**What you should do:** Copy task for the material below: print the line with "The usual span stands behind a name" and every line after it to the end, exactly as written, without the pictures.

━━━ Given information ━━━

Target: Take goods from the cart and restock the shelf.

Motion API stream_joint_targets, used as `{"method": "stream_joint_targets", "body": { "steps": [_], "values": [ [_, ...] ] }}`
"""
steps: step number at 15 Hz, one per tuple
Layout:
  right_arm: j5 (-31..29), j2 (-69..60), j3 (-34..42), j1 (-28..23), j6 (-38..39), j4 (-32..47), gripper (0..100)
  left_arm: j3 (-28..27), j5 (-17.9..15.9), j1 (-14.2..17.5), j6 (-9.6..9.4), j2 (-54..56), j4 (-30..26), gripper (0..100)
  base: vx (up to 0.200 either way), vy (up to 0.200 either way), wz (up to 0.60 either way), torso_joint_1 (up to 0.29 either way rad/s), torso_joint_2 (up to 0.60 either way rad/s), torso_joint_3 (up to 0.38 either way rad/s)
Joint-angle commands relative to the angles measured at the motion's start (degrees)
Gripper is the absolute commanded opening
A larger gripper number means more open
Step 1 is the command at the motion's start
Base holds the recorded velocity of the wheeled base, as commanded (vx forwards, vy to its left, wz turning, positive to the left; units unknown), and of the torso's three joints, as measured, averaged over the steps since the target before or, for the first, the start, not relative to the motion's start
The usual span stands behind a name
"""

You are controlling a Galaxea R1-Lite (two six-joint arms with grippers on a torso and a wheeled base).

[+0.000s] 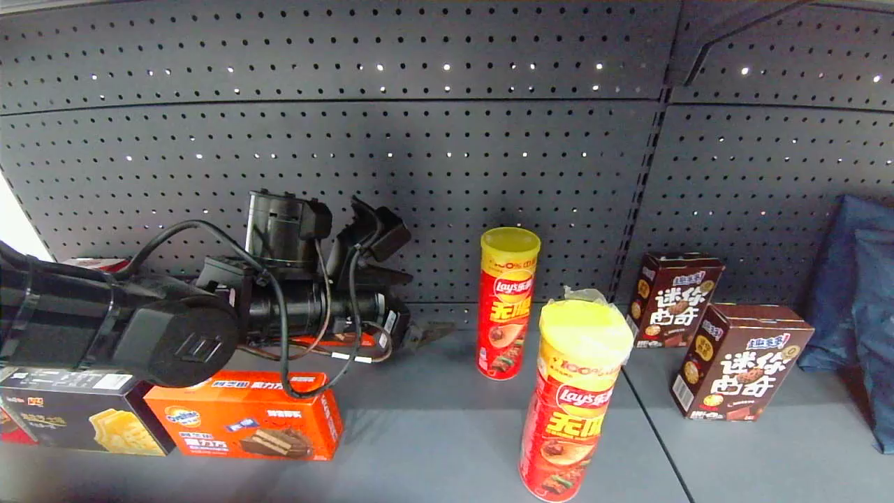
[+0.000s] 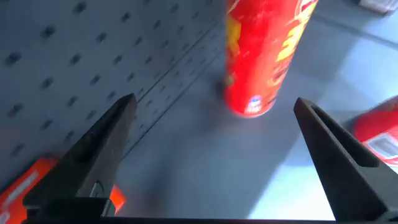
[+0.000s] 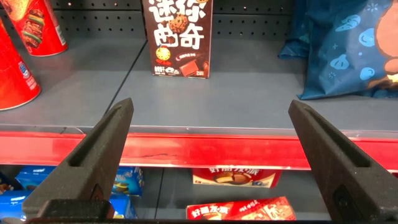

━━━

**Task solution:**
The usual span stands behind a name
"""

You are controlling a Galaxea R1-Lite (two six-joint arms with grippers on a torso and a wheeled base).

[+0.000s] 
[+0.000s] 
[+0.000s] 

The output requires nothing else.